Could you print exactly the lines of the listing below, starting at the line that has "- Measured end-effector" and ending at the line that has "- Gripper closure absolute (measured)", and only those lines?

· · ·

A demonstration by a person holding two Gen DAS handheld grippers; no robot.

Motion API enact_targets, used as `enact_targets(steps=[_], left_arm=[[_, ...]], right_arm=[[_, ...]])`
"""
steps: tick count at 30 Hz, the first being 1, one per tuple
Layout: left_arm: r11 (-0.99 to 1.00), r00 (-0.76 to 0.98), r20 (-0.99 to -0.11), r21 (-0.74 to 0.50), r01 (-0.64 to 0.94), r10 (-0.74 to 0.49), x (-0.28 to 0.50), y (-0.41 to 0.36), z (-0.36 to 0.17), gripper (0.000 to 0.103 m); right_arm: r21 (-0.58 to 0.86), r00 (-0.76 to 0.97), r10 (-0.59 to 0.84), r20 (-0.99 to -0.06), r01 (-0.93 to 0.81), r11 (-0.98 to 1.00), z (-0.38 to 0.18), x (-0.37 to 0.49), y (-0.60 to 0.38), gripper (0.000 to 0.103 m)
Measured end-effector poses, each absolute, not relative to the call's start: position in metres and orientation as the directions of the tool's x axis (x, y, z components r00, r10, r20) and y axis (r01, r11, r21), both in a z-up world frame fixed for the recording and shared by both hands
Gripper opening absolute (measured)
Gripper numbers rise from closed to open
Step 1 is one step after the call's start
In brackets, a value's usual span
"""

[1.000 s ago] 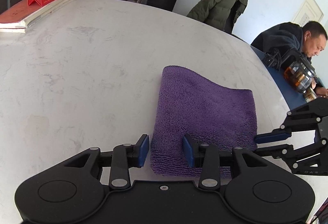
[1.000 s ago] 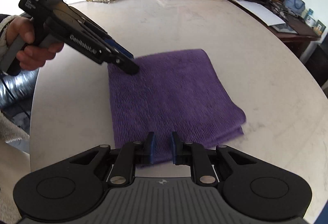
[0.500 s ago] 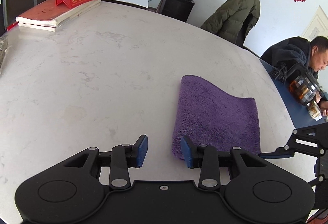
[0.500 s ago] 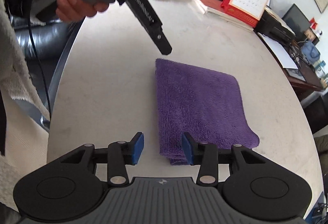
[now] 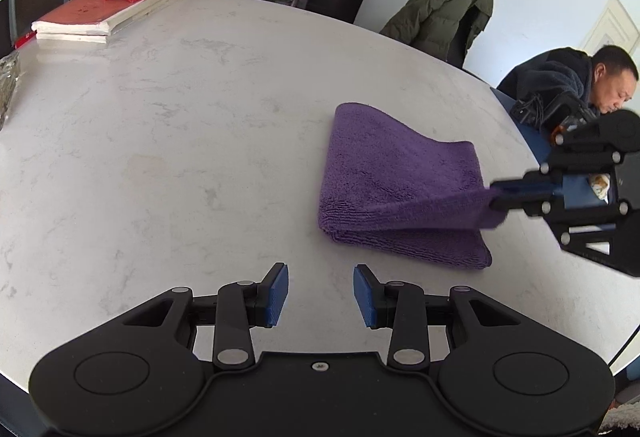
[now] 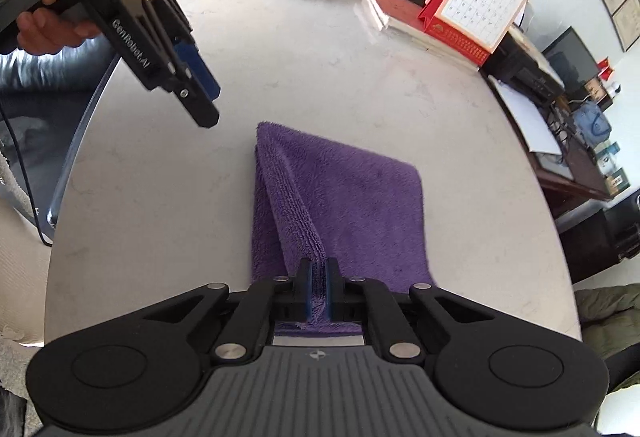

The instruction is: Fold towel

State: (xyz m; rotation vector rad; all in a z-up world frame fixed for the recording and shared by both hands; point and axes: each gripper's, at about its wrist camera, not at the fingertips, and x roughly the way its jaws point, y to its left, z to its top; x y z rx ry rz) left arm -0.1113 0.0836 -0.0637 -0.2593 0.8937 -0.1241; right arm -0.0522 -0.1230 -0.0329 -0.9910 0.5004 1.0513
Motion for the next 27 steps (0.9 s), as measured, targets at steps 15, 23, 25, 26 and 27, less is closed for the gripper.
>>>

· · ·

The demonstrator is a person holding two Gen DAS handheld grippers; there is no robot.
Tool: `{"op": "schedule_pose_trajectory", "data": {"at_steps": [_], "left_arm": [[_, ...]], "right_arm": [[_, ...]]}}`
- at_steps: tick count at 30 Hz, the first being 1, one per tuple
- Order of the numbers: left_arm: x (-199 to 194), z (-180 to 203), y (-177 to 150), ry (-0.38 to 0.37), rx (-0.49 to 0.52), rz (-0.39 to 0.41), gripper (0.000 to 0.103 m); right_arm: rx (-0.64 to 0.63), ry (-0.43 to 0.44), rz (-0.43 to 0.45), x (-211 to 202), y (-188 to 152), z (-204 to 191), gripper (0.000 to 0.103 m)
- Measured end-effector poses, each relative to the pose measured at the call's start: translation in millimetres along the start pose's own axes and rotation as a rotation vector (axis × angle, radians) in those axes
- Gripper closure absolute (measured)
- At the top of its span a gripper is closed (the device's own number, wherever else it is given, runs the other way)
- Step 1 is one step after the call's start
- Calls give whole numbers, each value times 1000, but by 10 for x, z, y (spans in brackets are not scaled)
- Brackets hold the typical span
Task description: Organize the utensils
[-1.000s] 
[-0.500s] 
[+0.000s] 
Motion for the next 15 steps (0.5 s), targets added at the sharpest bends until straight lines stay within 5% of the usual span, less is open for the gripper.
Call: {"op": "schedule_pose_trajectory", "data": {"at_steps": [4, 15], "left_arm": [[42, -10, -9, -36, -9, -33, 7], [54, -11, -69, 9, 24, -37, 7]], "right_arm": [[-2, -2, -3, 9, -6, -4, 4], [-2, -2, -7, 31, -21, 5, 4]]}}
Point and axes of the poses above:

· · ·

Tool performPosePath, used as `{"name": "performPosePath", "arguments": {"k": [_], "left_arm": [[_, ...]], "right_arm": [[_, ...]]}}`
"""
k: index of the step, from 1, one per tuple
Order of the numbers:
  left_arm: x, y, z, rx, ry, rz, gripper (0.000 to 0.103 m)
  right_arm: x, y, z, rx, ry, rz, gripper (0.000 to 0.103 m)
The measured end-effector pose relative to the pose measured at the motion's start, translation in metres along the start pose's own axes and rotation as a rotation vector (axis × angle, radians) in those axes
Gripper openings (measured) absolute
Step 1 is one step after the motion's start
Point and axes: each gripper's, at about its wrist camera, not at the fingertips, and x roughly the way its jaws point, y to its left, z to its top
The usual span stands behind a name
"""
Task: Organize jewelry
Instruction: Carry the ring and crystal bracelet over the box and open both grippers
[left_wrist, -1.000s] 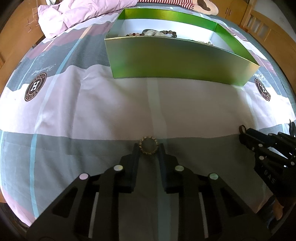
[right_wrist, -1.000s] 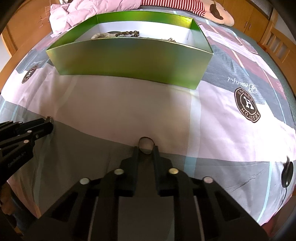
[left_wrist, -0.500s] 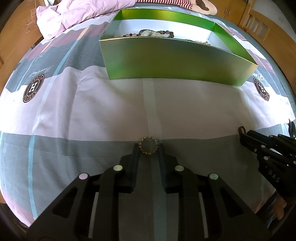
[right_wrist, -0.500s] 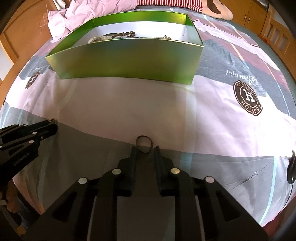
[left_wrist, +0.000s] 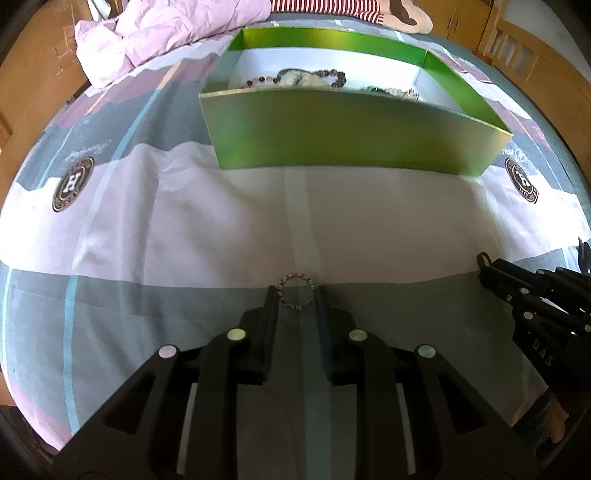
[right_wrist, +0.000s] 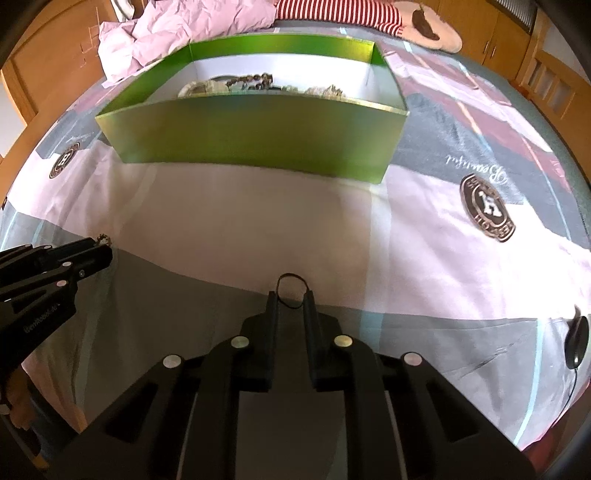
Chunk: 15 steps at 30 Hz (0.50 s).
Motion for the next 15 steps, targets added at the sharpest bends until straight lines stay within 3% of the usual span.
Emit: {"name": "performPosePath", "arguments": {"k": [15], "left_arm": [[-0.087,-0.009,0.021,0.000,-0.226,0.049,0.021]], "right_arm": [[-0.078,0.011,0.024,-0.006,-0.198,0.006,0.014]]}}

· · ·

* [Solution for this exercise]
- Measured end-effector poses, each relative to the pose measured at the call's start: translation in millimetres along the start pose's own axes and rotation as a rotation vector (axis × angle, radians) in those axes
- Gripper closure absolute (measured)

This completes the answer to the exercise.